__DIRECTIONS__
Take the data below and extract the lines from the one with "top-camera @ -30" to the one with "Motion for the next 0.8", inclusive, exactly as written.

__RECORD SET__
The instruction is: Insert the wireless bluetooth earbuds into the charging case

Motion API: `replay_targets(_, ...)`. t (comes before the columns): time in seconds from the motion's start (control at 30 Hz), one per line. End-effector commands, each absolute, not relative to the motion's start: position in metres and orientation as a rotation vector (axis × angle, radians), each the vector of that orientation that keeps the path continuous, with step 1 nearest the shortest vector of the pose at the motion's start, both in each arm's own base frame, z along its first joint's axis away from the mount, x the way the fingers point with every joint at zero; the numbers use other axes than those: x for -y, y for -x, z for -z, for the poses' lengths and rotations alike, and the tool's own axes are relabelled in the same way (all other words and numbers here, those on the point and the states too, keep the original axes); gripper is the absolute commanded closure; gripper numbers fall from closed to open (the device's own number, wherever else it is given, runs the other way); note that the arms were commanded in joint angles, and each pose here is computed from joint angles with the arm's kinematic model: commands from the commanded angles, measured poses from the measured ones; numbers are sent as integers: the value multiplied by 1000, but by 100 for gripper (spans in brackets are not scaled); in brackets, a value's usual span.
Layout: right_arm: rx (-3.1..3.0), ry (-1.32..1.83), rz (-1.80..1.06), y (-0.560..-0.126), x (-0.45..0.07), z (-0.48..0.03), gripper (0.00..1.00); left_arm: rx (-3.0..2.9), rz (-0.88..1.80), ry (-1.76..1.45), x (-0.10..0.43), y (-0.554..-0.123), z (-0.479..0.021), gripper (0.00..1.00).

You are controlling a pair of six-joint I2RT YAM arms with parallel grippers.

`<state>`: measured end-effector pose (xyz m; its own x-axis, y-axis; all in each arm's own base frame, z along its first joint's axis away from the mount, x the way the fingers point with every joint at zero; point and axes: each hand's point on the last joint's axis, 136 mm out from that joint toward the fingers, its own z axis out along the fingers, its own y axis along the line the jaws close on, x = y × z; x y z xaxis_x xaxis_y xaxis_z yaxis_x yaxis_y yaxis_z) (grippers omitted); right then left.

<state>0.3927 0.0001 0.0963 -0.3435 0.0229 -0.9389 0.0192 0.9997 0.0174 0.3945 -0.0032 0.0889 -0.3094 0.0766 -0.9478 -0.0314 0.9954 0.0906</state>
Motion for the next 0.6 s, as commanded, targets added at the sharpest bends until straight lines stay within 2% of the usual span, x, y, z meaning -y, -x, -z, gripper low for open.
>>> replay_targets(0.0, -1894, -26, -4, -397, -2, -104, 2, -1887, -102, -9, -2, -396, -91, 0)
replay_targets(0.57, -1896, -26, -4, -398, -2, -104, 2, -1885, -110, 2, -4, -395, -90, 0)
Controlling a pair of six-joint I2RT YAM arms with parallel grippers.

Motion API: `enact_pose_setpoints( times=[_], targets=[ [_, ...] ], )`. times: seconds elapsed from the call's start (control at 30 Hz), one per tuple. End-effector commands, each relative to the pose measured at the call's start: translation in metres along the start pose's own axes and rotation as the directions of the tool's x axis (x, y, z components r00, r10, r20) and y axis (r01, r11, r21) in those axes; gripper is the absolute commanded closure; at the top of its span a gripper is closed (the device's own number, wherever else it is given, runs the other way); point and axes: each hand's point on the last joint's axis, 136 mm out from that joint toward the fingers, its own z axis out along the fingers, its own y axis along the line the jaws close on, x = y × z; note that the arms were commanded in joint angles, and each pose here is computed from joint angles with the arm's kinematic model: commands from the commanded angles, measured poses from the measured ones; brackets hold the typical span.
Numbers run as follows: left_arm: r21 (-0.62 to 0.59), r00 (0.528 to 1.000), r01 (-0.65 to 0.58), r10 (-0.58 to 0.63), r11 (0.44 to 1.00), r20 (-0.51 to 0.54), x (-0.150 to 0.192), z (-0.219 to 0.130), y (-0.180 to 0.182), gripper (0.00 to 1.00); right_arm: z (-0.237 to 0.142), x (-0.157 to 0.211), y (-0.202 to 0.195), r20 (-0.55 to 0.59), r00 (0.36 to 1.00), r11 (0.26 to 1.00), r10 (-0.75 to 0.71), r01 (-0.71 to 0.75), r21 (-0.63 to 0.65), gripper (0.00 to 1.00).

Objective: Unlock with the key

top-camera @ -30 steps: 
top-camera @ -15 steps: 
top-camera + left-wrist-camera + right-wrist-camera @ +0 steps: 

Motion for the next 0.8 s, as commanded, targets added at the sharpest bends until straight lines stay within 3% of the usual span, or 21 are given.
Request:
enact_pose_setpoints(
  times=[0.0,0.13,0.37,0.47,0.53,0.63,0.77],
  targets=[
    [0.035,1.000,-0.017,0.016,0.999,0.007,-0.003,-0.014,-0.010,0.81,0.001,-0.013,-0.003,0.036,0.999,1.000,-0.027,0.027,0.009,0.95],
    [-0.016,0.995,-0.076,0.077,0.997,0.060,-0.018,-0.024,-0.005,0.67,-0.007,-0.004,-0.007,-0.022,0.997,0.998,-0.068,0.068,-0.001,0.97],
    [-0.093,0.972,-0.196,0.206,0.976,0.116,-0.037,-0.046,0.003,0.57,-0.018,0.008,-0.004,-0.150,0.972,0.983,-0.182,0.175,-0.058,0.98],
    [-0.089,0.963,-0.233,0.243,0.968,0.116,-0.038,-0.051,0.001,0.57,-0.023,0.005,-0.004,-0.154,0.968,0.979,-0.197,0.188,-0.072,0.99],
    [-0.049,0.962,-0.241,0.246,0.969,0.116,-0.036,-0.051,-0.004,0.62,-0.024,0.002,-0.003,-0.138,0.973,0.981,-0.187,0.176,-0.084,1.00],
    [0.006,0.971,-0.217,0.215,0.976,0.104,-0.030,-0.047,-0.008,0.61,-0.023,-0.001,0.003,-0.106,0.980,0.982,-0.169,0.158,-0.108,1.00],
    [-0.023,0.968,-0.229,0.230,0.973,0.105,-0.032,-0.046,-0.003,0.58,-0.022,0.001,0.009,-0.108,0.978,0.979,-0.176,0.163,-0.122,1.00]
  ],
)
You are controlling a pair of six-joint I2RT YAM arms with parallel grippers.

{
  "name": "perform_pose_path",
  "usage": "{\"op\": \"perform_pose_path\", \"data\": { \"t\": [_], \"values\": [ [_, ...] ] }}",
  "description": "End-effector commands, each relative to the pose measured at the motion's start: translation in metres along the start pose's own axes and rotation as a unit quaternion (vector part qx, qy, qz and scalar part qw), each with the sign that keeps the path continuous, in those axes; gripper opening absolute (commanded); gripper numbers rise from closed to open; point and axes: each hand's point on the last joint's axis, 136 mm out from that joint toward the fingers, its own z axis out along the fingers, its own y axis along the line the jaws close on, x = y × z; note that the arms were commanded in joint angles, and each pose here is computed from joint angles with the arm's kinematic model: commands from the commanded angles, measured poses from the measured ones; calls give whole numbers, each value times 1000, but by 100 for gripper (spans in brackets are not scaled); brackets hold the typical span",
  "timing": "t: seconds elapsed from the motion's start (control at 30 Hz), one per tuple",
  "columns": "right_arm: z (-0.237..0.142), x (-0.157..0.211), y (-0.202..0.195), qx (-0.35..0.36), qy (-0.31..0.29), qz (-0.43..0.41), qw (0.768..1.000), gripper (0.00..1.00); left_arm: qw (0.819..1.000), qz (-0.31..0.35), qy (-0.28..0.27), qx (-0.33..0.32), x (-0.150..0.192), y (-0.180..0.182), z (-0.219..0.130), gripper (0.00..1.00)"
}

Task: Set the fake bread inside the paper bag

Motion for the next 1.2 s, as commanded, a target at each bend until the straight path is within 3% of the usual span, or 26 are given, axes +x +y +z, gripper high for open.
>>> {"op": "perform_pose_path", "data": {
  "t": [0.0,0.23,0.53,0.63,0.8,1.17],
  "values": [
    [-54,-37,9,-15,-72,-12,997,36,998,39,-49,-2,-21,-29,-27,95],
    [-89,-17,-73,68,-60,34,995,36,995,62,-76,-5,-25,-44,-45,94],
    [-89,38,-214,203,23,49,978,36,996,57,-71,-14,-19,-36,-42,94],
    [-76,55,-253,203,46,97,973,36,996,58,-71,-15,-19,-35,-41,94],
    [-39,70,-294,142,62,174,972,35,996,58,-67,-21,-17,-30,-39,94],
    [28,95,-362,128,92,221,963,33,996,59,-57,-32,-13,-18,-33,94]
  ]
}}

__OUTPUT__
top-camera @ -30 steps: 
top-camera @ -15 steps: 
top-camera + left-wrist-camera + right-wrist-camera @ +0 steps: 

Motion for the next 0.8 s, as commanded, targets added at the sharpest bends until straight lines stay within 3% of the usual span, or 21 are given.

That completes the output for this exercise.